Die entspannende, entkrampfende, betäubende und einschläfernde Wirkung von Alkohol macht ihn nicht nur zum Lebens- sondern auch zum Todeswasser. In der Alchemie ist es das Wasser der Zersetzung, in dem alles vergeht, tiefe Schwärze herrscht, Rohheit, Gewalt, Blut und Tod. Menschen nehmen den "Schlummertrunk" oder "Verdauungsschnaps", ertränken Gefühle, spülen sie mit Alkohol herunter. Alkohol wird Seelentröster, Sorgenbrecher ("Schütt die Sorgen in ein Gläschen Wein"). Die dionysischen Feste führten zu Auflösung, Zerstückelung, Wahnsinn. Todeswasser war Alkohol für die nordamerikanischen Indianer, ist er täglich für Alkoholkranke und für diejenigen, die unter den Folgen von Alkoholmissbrauch Schaden erleiden. Wie Glückseligkeit, Kraft und Kreativität, Ekstase des Rauschs umschlägt in Depression, Verzweiflung und Leere haben u. a. Degas (Der Absinth) und Manet (Die Bar in den Folies-Bergères) in Bildern anrührend eingefangen.

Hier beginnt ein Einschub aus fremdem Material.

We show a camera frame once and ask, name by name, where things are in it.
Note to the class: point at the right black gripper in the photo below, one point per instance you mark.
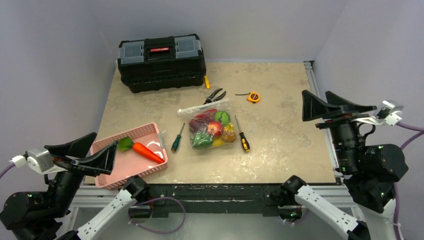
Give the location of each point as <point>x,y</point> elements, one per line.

Alkoholverbote und Regeln für den Umgang mit Alkohol sind uralt und Ausdruck des Wissens über seine vielfältigen ambivalenten Wirkungen. Uralt ist auch der Missbrauch des Alkohols. Die Gründe für den Alkoholmissbrauch werden oft in der Konfrontation der Menschen mit der Frage nach dem Sinn ihres Daseins gesucht, mit der inneren Leere durch Infragestellung der religiösen und ethischen Werte, der Bedrohung und Verlorenheit des Einzelnen in einer menschenfeindlichen, anonymen, technisierten, kapitalisitischen Gesellschaft.

C. G. Jung wies in einem Brief an einen ehemaligen Patienten, den er nicht von seiner Alkoholsucht hatte heilen können, auf den Widerspruch hin, dass für die höchste religiöse Erfahrung wie auch für das Gift Ethanol der lateinische Begriff Spiritus verwendet werden könne. Er leitet daraus ab: "Spiritus contra spiritum". Sein Patient nahm das als Anregung ernst und gründete die Anonymen Alkoholiker, deren Konzept religiös begründet ist.